Zuschlag erst ab Stunden über Vollarbeit hinaus ist unzulässig
Mit Blick auf Überstundenzuschläge kommt es immer wieder zum Streit mit Teilzeitbeschäftigten. In den meisten Fällen sehen entsprechende Regelungen nämlich häufig noch vor, dass Überstundenzuschläge erst für solche Überstunden gezahlt werden, die über
die regelmäßige Arbeitszeit einer Vollzeitkraft hinausgehen. Teilzeitkräfte fallen dann regelmäßig hinten runter. Die Gerichte sehen das jedoch als unzulässig an.
Ein Arbeitnehmer war für seinen Arbeitgeber mit einer wöchentlichen Arbeitszeit von 30,8 Stunden beschäftigt. Auf das Arbeitsverhältnis fand der Manteltarifvertrag für die Arbeitnehmer/innen in den Unternehmen des bayerischen Groß- und Außenhandels vom 23.6.1997 (MTV) Anwendung.

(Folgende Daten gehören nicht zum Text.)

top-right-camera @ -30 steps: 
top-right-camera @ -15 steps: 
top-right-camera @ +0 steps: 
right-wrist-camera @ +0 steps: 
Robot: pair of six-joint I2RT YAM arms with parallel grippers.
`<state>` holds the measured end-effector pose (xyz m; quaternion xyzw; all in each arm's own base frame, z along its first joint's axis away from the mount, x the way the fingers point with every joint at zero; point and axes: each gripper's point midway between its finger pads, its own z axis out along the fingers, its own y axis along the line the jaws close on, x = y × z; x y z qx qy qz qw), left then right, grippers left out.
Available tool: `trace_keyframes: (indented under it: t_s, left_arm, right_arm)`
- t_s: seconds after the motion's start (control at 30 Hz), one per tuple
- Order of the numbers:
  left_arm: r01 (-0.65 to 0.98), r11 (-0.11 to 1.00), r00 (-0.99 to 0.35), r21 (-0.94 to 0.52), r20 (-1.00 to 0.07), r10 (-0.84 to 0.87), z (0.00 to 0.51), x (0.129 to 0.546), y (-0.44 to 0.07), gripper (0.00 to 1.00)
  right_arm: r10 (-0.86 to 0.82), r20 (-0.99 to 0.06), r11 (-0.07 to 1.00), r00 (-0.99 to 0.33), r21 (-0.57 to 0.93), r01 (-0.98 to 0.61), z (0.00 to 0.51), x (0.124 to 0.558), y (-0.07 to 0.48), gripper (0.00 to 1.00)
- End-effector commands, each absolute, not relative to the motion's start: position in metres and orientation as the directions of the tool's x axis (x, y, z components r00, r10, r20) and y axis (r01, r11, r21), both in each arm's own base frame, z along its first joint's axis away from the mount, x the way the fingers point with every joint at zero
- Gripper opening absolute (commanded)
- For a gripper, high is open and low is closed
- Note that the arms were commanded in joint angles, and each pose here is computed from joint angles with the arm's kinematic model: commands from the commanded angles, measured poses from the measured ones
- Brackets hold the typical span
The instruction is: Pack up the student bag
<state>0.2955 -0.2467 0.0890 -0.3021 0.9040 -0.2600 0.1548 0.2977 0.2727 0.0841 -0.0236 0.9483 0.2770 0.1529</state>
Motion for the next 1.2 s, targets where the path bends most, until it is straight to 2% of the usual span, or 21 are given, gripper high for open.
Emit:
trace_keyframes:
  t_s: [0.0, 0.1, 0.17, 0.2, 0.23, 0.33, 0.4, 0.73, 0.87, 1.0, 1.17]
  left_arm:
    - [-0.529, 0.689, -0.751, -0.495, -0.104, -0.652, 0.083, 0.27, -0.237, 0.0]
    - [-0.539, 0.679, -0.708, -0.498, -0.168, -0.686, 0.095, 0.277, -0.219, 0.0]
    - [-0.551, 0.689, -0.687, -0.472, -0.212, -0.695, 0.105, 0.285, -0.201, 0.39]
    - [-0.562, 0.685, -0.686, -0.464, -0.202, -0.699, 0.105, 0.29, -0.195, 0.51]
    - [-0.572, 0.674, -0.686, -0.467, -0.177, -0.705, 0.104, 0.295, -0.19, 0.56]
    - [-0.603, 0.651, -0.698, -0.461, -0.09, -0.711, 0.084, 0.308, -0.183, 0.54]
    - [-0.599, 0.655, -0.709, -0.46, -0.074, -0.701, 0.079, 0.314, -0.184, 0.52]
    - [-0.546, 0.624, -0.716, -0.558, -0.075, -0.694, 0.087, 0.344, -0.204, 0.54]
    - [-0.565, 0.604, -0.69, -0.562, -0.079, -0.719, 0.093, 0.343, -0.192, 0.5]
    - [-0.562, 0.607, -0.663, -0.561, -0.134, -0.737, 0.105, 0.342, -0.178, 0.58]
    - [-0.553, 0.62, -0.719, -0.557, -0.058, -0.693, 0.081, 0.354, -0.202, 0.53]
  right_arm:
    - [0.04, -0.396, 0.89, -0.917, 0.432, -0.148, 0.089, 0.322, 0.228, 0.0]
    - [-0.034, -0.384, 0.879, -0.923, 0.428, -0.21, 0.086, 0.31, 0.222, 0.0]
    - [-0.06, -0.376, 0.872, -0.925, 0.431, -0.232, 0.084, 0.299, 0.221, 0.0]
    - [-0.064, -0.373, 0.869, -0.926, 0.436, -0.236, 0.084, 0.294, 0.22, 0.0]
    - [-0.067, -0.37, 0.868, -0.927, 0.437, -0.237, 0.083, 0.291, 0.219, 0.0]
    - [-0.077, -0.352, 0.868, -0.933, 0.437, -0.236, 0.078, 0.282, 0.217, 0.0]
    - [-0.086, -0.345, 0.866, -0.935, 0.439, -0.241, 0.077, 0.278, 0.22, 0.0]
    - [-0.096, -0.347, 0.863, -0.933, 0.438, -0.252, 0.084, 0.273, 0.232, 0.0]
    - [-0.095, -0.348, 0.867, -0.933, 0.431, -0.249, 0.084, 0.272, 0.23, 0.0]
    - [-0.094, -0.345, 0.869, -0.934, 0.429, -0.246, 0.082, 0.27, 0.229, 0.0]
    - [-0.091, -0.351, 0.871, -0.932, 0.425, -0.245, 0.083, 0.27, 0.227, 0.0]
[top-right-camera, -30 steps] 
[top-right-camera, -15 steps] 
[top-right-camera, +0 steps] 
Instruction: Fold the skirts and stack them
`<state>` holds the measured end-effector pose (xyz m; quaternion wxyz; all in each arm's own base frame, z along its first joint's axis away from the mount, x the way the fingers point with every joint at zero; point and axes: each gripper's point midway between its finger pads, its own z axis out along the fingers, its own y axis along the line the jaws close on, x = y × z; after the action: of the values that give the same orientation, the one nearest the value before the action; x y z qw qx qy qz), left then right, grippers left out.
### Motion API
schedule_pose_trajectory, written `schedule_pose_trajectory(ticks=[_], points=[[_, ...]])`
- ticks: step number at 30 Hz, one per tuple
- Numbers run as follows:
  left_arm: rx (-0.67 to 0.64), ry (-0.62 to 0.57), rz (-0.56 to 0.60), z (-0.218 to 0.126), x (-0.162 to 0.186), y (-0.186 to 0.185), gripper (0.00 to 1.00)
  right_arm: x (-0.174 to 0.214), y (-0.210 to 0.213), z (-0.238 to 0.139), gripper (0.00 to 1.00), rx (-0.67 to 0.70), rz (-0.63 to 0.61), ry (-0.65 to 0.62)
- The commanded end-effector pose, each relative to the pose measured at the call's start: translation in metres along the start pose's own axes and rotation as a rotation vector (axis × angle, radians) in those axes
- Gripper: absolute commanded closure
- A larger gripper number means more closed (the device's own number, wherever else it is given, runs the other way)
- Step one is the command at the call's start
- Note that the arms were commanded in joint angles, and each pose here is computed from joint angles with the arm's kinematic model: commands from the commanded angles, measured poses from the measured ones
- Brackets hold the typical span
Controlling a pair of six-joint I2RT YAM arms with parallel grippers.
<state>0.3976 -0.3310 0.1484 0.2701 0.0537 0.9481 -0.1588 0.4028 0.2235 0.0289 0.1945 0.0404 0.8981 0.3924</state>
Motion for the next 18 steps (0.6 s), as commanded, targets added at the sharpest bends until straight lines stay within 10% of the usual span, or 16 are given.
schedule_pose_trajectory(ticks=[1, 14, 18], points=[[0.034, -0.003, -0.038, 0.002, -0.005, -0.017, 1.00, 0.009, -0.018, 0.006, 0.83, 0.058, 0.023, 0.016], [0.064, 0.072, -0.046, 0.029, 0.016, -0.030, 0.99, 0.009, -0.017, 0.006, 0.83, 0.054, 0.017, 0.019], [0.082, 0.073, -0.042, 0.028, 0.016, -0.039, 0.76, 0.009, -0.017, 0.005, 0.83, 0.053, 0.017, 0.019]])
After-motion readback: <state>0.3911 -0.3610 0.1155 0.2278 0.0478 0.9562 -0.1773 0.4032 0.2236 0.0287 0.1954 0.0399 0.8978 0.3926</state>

Der Tarifvertrag sah für Vollzeitbeschäftigte eine regelmäßige wöchentliche Arbeitszeit von 37,5 Stunden vor. Zudem war nach § 9 Ziff. 1 Abs. 2 Satz 2 MTV bis „einschließlich der 40. Wochenstunde kein Mehrarbeitszuschlag zu zahlen, danach sind 25 % zusätzlich zu vergüten.“
Der in Teilzeit tätige Arbeitnehmer sah das nicht ein. Durch diese Regelung würde er wegen seiner Teilzeitarbeit unzulässig gegenüber vergleichbaren Vollzeitbeschäftigten benachteiligt. Unter Beachtung des sogenannten Pro-rata-temporis-Grundsatzes aus § 4 Abs. 1 Satz 2 Teilzeit- und Befristungsgesetz (TzBfG) könne er einen Mehrarbeitszuschlag beanspruchen, sobald er seine vertragliche Wochenarbeitszeit von 30,8 Stunden um 1,2 Stunden überschreite.
Das Landesarbeitsgericht (LAG) wies die auf Zahlung von Mehrarbeitszuschlägen gerichtete Klage ab.